Tenor saxophonist Ron Blake and guitarist Bobby Broom have played together many times over the years, going back to Broom’s 1997 album, Waitin’ and Waitin,’ and beyond. It was Broom who hired Blake for his band shortly after his college years. The strong chemistry between these musicians is one of numerous elements that make Mistaken Identity—Blake’s first album under his own name in 15 years—special. (They’re joined by Nat Reeves or Reuben Rogers on bass and Kobie Watkins on drums.) Another key factor is the heartfelt inclusion of songs by jazz legends who have played important roles in Blake’s personal life as well as his career. 

“Uncle” Benny Golson’s classic “Stablemates” is performed with soulful clarity. The late Johnny Griffin’s beautiful minor key ballad “When We Were One” features Blake at his most lyrical on tenor. Then there is Blake’s hero Sonny Rollins’s “Allison” (from his underrated 1987 album, Dancing in the Dark), on which the tenorist’s unencumbered playing is bolstered by Broom’s forceful comping and sweetened by the guitarist’s unison lines.

​Recorded before and after the Covid lockdown Mistaken Identity boasts a pair of Blake originals, the lively postbop vehicle “Beyond Yesterday’s Tomorrows” and the ruminative “Grace Ann,” a duet with Rogers. Broom contributed “No Hype Blues,” one of the first songs Blake played with him. The golden Blue Note era is recalled via Duke Pearson’s “Is That So?” And steel pan artist Victor Provost wrote the title calypso tune, which celebrates Blake’s Caribbean roots and Rollins’s classic “St. Thomas.”

Ron Blake was born in Santurce, Puerto Rico on September 7, 1965 (he’s thrilled to share a birthday with Rollins) and grew up in St. Thomas, Virgin Islands. The youngest of four children, he inherited his architect father’s love of jazz, particularly the alto saxophone, which he began playing in school at age 10 (having first taken guitar lessons at eight). 

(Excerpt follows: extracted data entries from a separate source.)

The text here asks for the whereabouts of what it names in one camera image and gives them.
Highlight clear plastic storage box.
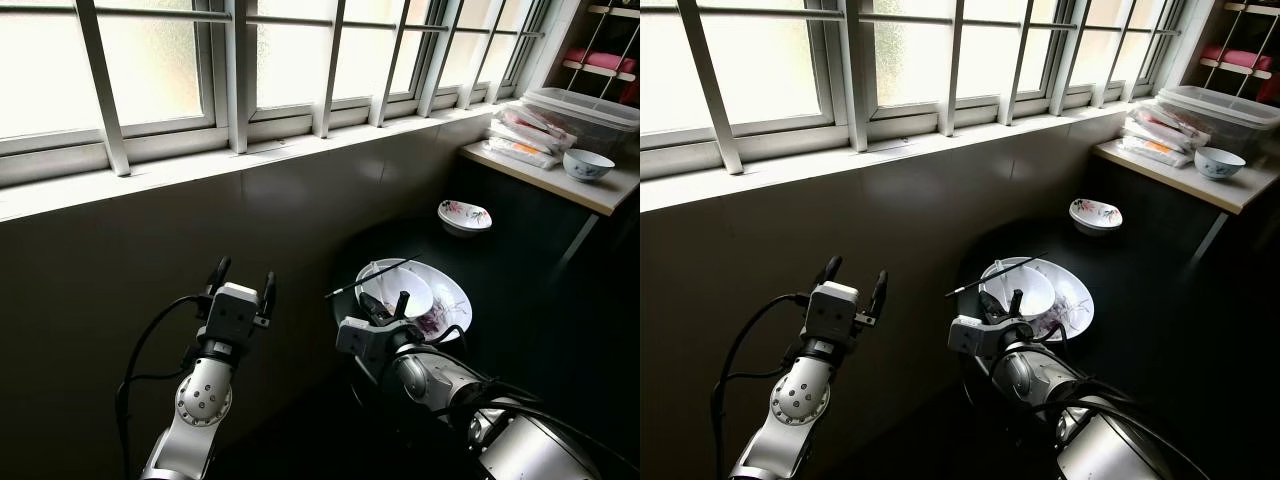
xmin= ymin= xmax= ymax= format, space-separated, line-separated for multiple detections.
xmin=520 ymin=87 xmax=641 ymax=156
xmin=1155 ymin=85 xmax=1280 ymax=156

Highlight pink folded cloth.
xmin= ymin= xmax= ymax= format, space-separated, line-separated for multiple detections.
xmin=565 ymin=47 xmax=638 ymax=77
xmin=1200 ymin=43 xmax=1273 ymax=74

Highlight white storage rack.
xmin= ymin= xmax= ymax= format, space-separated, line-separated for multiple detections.
xmin=560 ymin=0 xmax=641 ymax=106
xmin=1195 ymin=0 xmax=1280 ymax=106

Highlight white window guard bars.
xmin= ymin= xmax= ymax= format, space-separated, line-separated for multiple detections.
xmin=675 ymin=0 xmax=1181 ymax=176

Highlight black chopstick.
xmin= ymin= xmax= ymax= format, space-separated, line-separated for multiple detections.
xmin=325 ymin=255 xmax=421 ymax=299
xmin=945 ymin=253 xmax=1049 ymax=298

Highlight light wooden side table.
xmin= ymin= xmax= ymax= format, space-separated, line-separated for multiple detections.
xmin=462 ymin=138 xmax=641 ymax=271
xmin=1093 ymin=136 xmax=1280 ymax=269

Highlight stack of food packets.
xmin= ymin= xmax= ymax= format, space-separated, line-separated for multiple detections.
xmin=487 ymin=105 xmax=579 ymax=171
xmin=1120 ymin=100 xmax=1211 ymax=169

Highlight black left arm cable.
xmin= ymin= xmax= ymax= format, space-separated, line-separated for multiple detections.
xmin=115 ymin=293 xmax=211 ymax=480
xmin=708 ymin=293 xmax=811 ymax=480

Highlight small floral white dish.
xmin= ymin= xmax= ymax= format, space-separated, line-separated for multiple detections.
xmin=1068 ymin=198 xmax=1124 ymax=236
xmin=438 ymin=200 xmax=494 ymax=237

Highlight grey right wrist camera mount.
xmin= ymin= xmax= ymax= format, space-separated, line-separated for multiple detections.
xmin=948 ymin=313 xmax=1011 ymax=359
xmin=337 ymin=318 xmax=401 ymax=361

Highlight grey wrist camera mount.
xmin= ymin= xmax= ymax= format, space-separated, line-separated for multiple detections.
xmin=205 ymin=283 xmax=263 ymax=346
xmin=805 ymin=282 xmax=863 ymax=346
xmin=948 ymin=313 xmax=1011 ymax=359
xmin=337 ymin=318 xmax=401 ymax=361

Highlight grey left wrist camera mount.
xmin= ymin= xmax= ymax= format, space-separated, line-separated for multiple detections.
xmin=805 ymin=282 xmax=863 ymax=346
xmin=205 ymin=283 xmax=263 ymax=346

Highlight blue patterned white bowl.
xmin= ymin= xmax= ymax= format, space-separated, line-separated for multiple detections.
xmin=1195 ymin=146 xmax=1248 ymax=181
xmin=562 ymin=148 xmax=616 ymax=183

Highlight white floral plate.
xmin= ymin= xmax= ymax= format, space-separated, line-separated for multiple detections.
xmin=355 ymin=258 xmax=473 ymax=346
xmin=980 ymin=257 xmax=1094 ymax=341

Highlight white framed frosted window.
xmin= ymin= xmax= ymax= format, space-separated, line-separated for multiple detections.
xmin=0 ymin=0 xmax=561 ymax=186
xmin=640 ymin=0 xmax=1196 ymax=181

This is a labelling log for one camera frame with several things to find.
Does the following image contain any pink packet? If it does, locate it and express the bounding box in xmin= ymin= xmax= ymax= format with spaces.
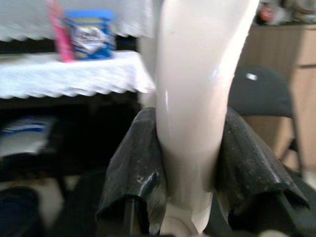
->
xmin=47 ymin=0 xmax=76 ymax=62

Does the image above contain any light wood cabinet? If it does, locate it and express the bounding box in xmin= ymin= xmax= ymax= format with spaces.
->
xmin=240 ymin=24 xmax=316 ymax=171

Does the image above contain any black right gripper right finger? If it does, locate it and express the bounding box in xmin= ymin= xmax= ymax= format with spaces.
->
xmin=212 ymin=106 xmax=311 ymax=214

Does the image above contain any black folding chair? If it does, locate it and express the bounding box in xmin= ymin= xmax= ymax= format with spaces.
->
xmin=229 ymin=66 xmax=305 ymax=175

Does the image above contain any black table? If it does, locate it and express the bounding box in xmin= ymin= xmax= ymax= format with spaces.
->
xmin=0 ymin=39 xmax=149 ymax=178

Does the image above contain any white scalloped lace cloth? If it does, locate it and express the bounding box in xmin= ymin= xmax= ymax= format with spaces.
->
xmin=0 ymin=51 xmax=156 ymax=99

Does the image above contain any white box with blue logo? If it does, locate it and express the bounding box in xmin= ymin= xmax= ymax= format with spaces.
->
xmin=0 ymin=116 xmax=54 ymax=159

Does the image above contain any blue printed box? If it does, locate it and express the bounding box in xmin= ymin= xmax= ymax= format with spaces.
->
xmin=64 ymin=9 xmax=117 ymax=60

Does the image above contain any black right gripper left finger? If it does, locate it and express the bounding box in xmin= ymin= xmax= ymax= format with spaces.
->
xmin=95 ymin=107 xmax=172 ymax=235

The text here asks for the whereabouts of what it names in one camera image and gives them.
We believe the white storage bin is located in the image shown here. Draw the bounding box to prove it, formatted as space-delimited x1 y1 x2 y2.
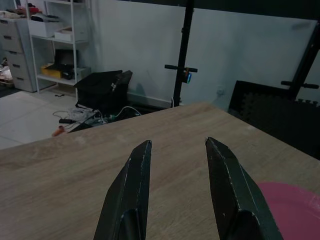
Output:
27 19 64 39

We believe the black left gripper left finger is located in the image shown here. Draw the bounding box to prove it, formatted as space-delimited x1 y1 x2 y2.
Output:
93 140 153 240

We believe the orange tool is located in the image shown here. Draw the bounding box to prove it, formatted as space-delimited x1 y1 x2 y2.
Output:
51 125 68 137

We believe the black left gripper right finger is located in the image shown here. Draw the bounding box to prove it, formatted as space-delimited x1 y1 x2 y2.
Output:
204 136 284 240

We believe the yellow box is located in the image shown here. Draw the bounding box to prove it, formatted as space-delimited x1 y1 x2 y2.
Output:
40 63 63 79

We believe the white cable tangle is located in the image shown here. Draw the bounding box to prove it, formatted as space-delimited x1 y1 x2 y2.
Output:
51 105 141 126

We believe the black bag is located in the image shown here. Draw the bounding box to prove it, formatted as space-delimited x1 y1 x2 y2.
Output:
73 69 134 115

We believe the black stand pole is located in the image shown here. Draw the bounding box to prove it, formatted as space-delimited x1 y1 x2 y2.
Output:
164 0 199 109
280 21 320 101

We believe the white cardboard box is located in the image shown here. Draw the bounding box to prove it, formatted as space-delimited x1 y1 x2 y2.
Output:
53 25 89 42

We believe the black monitor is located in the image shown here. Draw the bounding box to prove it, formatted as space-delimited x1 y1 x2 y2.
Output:
54 48 79 72

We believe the grey drawer cabinet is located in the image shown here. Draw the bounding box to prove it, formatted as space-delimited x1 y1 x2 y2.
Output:
0 16 39 93

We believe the white shelf unit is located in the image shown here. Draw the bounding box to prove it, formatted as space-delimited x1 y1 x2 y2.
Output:
25 0 92 95

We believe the pink plate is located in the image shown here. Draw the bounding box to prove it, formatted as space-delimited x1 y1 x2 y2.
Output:
257 181 320 240

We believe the black foam mat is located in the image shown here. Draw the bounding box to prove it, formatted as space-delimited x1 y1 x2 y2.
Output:
228 80 320 161

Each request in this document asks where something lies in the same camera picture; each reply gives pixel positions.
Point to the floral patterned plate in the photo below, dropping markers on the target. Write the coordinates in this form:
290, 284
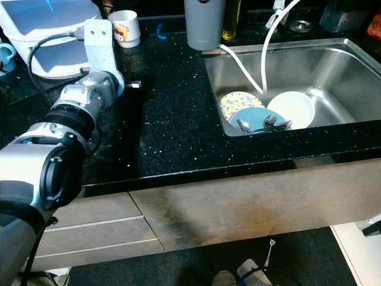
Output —
235, 101

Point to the blue mug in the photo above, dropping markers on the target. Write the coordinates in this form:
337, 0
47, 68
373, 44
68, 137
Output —
6, 55

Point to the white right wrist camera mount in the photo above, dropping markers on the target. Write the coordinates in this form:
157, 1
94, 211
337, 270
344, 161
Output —
250, 274

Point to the white stacked drawer container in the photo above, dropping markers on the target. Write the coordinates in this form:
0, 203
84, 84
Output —
47, 18

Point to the olive oil bottle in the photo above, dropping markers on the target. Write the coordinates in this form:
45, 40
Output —
232, 21

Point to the grey soap sponge holder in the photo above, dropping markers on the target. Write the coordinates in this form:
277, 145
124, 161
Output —
345, 16

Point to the white bowl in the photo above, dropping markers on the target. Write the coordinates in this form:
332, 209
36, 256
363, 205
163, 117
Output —
292, 107

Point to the brown drawer stack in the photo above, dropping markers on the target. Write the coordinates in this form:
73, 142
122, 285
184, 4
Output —
95, 238

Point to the round metal drain cap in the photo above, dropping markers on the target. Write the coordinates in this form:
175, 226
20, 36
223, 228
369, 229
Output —
301, 25

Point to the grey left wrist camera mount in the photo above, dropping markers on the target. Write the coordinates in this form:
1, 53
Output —
100, 47

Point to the stainless steel sink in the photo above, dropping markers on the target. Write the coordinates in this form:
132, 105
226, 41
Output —
339, 71

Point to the grey thermos jug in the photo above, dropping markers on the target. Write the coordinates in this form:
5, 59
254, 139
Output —
205, 27

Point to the brown cabinet door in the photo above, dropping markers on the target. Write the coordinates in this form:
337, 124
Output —
250, 202

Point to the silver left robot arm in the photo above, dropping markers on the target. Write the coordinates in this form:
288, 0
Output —
30, 173

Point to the teal plate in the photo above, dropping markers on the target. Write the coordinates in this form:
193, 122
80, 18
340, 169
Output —
256, 116

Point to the chrome tap connector pipe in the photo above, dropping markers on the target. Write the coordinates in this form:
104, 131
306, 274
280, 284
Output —
278, 13

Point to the white printed mug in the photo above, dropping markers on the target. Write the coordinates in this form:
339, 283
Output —
128, 30

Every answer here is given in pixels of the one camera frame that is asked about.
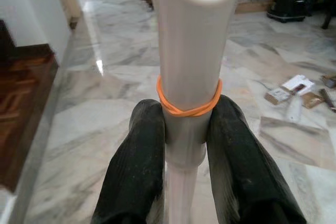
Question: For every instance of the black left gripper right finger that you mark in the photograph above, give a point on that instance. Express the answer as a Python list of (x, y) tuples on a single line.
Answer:
[(246, 166)]

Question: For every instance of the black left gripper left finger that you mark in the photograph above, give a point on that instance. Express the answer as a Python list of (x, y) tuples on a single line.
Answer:
[(134, 161)]

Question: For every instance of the orange rubber band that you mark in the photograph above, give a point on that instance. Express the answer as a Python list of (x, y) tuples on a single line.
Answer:
[(181, 110)]

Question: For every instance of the beige hand broom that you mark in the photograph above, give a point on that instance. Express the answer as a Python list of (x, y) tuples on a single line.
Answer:
[(191, 37)]

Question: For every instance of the white plastic tube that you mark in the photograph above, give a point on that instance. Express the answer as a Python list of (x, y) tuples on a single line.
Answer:
[(294, 110)]

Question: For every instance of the small brown printed box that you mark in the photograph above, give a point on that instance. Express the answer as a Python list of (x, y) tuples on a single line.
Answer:
[(275, 96)]

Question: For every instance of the gold brown packet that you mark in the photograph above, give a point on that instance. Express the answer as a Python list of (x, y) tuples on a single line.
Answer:
[(312, 100)]

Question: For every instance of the small white box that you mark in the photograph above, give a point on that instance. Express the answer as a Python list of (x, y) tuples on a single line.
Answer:
[(298, 85)]

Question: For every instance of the black marker pen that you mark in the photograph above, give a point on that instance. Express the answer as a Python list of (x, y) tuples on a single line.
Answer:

In 1979, at the age of 14, Blake left home to attend the National Music Camp in Interlochen, Michigan for three consecutive summers and remained there to enroll in the Interlochen Arts Academy where he completed his junior and senior years of high school. He studied music there under distinguished classical saxophonist Dr. Frederick L. Hemke. Hemke then convinced Blake to attend Northwestern University outside of Chicago, where he taught. 

It was at Northwestern that Blake committed himself to jazz and started playing baritone and tenor, in addition to alto saxophone. He received the Presidential Award for Outstanding Artistic and Academic Achievement. When he began playing at various clubs in suburban Evanston, where Northwestern is located, he was largely unfamiliar with Chicago’s celebrated Tough Tenor tradition. But with tenor greats including Von Freeman, Clifford Jordan, Eddie Johnson, and Fred Anderson still active on the scene, and Johnny Griffin paying his annual visits from Europe, he gained a deep appreciation for it.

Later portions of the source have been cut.